What is Rebalancing?

Let’s say that your desired TSP asset allocation is 70% stocks and 30% bonds. After the last year, though, stocks earned more than bonds and now you’re sitting at 85% stocks and 15% bonds. In order to rebalance back to your desired asset allocation, you’d sell approximately 15% of your stocks and buy bonds, restoring your desired asset allocation. It’s that simple.

Why Should You Rebalance?

If you don’t, you may be assuming more or less risk than you desire.

Also, by rebalancing you force yourself to sell what has overperformed and buy what has underperformed. Although this seems counter-intuitive because you are selling what has given you the largest return, by doing this you are systematically selling high and buying low. When left to themselves, investors typically buy high and sell low, the opposite of what you want to do. Rebalancing forces you to do it right.

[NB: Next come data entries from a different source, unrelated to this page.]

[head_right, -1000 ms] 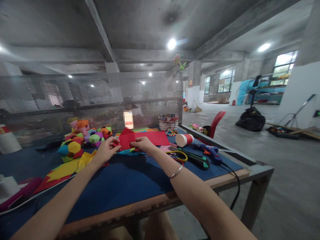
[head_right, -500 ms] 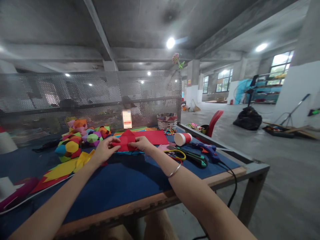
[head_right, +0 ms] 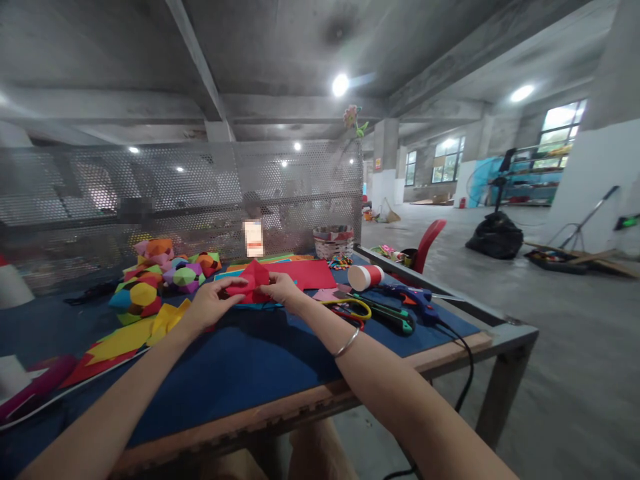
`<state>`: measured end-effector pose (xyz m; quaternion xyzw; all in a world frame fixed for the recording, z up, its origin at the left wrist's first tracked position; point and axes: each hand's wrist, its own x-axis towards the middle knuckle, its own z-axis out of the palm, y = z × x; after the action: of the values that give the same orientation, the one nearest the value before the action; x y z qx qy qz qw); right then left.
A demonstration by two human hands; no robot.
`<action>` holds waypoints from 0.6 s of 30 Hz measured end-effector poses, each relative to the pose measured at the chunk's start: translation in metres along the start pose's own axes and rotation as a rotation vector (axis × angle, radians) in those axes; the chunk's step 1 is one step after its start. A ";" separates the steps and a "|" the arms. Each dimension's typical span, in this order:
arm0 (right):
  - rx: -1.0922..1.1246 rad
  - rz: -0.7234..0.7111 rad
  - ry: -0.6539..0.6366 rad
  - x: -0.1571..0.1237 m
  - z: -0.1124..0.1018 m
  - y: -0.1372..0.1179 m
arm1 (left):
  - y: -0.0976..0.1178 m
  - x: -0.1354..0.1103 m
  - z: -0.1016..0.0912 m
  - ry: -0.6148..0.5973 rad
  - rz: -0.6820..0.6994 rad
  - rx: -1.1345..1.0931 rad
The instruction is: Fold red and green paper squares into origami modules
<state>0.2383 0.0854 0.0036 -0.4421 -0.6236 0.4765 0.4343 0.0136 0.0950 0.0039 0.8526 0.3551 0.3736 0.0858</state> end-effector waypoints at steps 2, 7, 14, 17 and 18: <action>-0.023 0.017 -0.014 -0.002 0.000 -0.001 | 0.004 0.000 -0.001 -0.029 0.017 0.013; -0.068 0.032 -0.038 -0.005 0.000 -0.003 | 0.003 0.000 -0.002 -0.050 0.021 0.051; -0.103 0.036 -0.021 -0.004 0.002 -0.003 | -0.002 -0.002 0.002 0.001 0.026 0.109; -0.103 0.020 -0.010 -0.005 0.003 -0.004 | -0.002 -0.003 0.003 0.034 0.034 0.134; -0.102 0.012 -0.008 -0.005 0.003 -0.004 | -0.001 -0.003 0.003 0.046 0.037 0.142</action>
<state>0.2357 0.0789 0.0063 -0.4655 -0.6461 0.4484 0.4059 0.0135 0.0944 -0.0004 0.8542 0.3669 0.3683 0.0100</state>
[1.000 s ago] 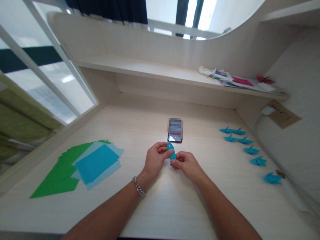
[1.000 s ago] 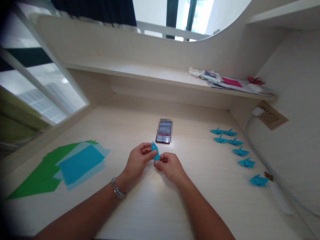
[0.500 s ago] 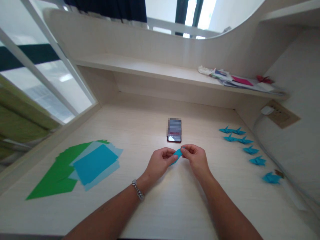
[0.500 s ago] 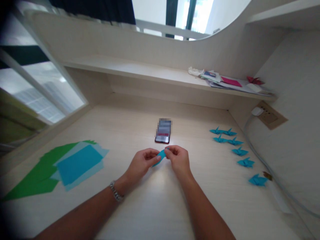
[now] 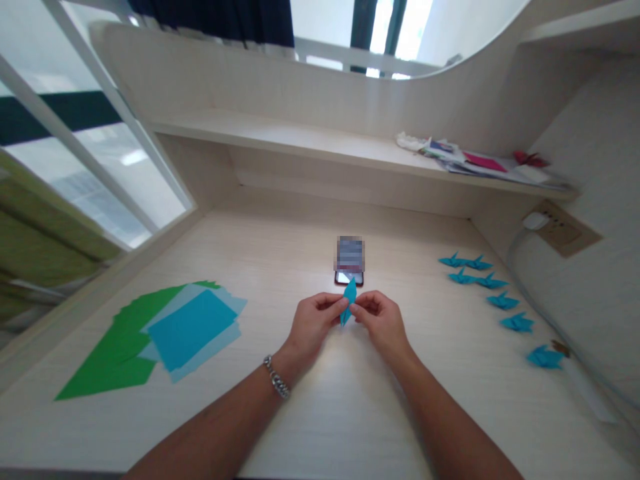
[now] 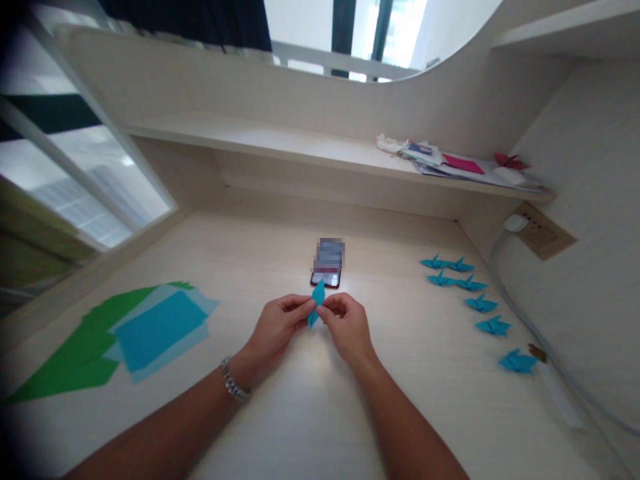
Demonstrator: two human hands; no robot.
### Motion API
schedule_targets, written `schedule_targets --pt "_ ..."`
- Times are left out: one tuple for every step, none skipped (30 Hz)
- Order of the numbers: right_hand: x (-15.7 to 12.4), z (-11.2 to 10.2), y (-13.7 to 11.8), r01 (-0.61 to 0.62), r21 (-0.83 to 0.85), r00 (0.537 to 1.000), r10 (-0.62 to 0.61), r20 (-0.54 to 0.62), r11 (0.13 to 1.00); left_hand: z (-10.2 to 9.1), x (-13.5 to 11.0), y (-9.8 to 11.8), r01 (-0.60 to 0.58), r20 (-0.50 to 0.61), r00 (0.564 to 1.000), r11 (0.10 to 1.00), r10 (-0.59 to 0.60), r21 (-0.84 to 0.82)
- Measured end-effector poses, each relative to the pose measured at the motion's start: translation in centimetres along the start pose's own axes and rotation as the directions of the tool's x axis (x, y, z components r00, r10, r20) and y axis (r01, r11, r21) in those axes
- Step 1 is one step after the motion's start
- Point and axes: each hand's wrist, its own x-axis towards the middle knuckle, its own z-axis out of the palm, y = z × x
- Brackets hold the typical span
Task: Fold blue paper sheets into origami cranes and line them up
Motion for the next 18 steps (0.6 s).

How Often Should You Rebalance?

Vanguard has researched this, and you can read their full report here:

Best Practices for Portfolio Rebalancing

Their conclusion is:

We conclude that for most broadly diversified stock and bond fund portfolios (assuming reasonable expectations regarding return patterns, average returns, and risk), annual or semiannual monitoring, with rebalancing at 5% thresholds, is likely to produce a reasonable balance between risk control and cost minimization for most investors.

In other words, you rebalance annually or semiannually (twice per year) whenever your current asset allocations are off by 5% or more from your desired allocations. If the current and desired allocations are within 5% of each other, you do nothing.

How Do You Rebalance in the TSP?

You just log on and do what they call an “interfund transfer” or IFT. You can read all about it on this page from the TSP website.

Because you are doing it in a tax-advantaged retirement account, there are no expenses, fees, or taxes associated with rebalancing (unlike if you were rebalancing a taxable account).

You can only do it twice per month without restrictions, but since you are smart you are only doing it once per year anyway.

Do You Need to Rebalance With Lifecycle Funds?

No, you don’t. This is one of the major advantages of the L funds. If you are hitting the easy button on your TSP and just using a Lifecycle fund, you don’t need to rebalance…EVER!

That’s It. Crush the TSP!

That’s the final step to crush it in your TSP account. Read the whole series, maximize your TSP contributions, and get rich in the military.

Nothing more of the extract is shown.